Growers are being urged to take great care with plant dissection ahead of T1 sprays this season.
Backward crops mean some leaves are just a few millimetres long, making final leaf 3 emergence particularly challenging. Bayer’s Ben Giles needed optics to help with leaf identification when checking trial plots with D J Tebbit Farms manager Russell McKenzie. “With the flag leaf and leaf 2 just a few millimetres long in a number of varieties it makes true leaf identification tricky. What might look like leaf 3 could be leaf 4 with leaf 3 still to unfold. Getting it wrong means leaf 3 will be left unprotected and the risk of disease spreading up the plant.”

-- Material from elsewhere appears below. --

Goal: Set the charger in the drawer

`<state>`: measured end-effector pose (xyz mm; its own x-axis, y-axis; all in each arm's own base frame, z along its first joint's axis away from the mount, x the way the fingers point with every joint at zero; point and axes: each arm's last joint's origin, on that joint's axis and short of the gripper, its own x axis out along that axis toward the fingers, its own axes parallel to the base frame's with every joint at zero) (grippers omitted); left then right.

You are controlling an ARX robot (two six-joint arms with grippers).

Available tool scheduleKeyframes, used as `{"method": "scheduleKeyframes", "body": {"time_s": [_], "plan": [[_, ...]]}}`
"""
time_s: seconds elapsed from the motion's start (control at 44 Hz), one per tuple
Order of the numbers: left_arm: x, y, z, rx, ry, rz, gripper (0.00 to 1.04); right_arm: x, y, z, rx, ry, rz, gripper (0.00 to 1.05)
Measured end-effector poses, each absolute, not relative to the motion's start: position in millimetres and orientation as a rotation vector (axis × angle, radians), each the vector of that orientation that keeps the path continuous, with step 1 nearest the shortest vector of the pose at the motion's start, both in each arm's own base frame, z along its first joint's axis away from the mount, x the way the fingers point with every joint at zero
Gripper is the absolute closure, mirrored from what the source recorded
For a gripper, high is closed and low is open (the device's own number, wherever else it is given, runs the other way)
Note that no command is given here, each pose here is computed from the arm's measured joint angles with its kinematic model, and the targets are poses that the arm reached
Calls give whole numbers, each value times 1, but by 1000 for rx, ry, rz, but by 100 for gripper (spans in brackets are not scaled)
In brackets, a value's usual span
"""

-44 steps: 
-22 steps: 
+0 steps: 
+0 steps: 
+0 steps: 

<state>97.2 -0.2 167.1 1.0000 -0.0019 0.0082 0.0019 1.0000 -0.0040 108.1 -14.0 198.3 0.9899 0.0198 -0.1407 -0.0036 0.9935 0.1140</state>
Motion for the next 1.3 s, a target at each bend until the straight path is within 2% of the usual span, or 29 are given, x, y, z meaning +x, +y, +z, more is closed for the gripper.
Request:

The benefit of those backward plants is that disease symptoms are light, with yellow rust only bubbling up in some susceptible varieties. That is been borne out in Bayer National Disease Snapshot. The company is using qPCR technology under its Rapid Disease Detection initiative to track Septoria and yellow rust across various varieties with fifteen farmers across the UK and Ireland. “We saw Septoria and yellow rust levels increase through February and March – this peaked with a Septoria DNA pg score of 21.857 in a September drilled crop of Sundance. But the cool, breezy conditions over the last few weeks have reduced canopy humidity and as newer leaves have emerged so disease levels have fallen back for both diseases across all sites.”
For him it means rate is answer to meet a range of drilling dates, variety disease ratings and disease scenarios. “Even at its minimum rate of 1.0 l/ha Ascra is still delivering a 65% dose of azole and combined with two SDHIs strong Septoria protection. And it means tebuconazole can be added for rapid yellow rust eradication in an economical package,” he concludes.